What is needed: Give back an exact copy of the listing that follows, without the pictures.

Dataset content:
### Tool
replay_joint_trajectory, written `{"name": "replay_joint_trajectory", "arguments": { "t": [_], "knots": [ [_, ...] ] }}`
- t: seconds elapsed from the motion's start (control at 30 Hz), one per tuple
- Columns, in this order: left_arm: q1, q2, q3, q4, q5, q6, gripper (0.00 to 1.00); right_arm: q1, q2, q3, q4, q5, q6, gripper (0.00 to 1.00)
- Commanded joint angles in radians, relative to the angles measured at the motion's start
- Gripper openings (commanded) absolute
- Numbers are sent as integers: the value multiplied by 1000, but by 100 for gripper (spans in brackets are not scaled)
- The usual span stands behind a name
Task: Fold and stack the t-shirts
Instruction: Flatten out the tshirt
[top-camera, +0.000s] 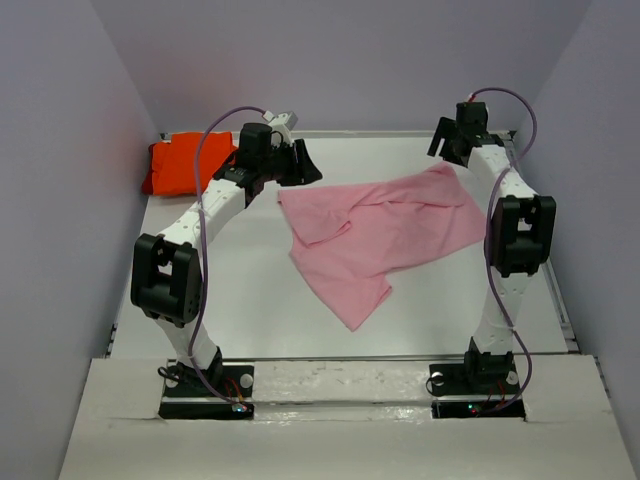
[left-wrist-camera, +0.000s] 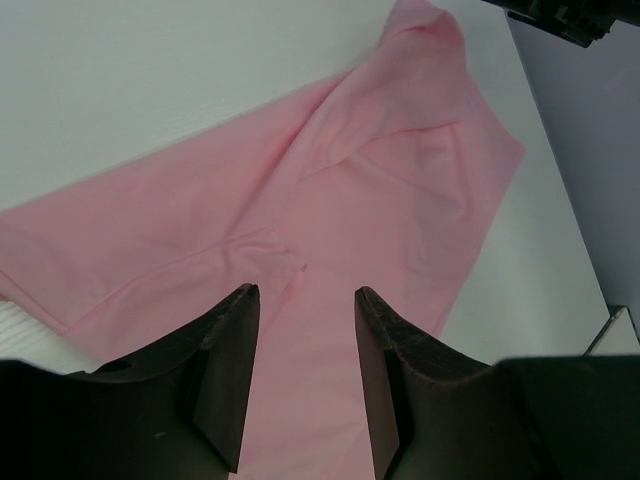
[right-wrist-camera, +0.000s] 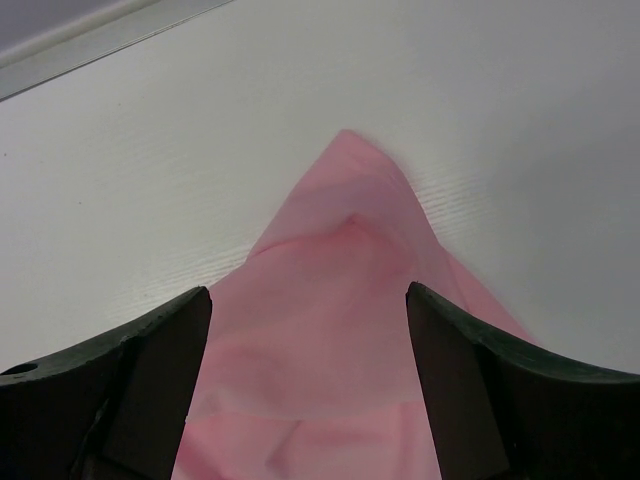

Task response:
### Tool
replay_joint_trajectory, written `{"name": "replay_joint_trajectory", "arguments": { "t": [_], "knots": [ [_, ...] ] }}`
- t: seconds elapsed from the motion's start (control at 30 Hz), one per tuple
- Columns, in this order: left_arm: q1, q2, q3, q4, q5, q6, gripper (0.00 to 1.00); right_arm: q1, q2, q3, q4, q5, q6, gripper (0.00 to 1.00)
- Commanded joint angles in radians, relative to the angles measured at the motion's start
- Gripper openings (commanded) absolute
- Numbers are sent as integers: the value multiplied by 1000, but by 100 for gripper (spans in brackets are not scaled)
- The usual span stands behind a name
Task: Fold and stack the t-shirts
Instruction: Flatten out the tshirt
[top-camera, +0.000s] 
[left-wrist-camera, +0.000s] 
[right-wrist-camera, +0.000s] 

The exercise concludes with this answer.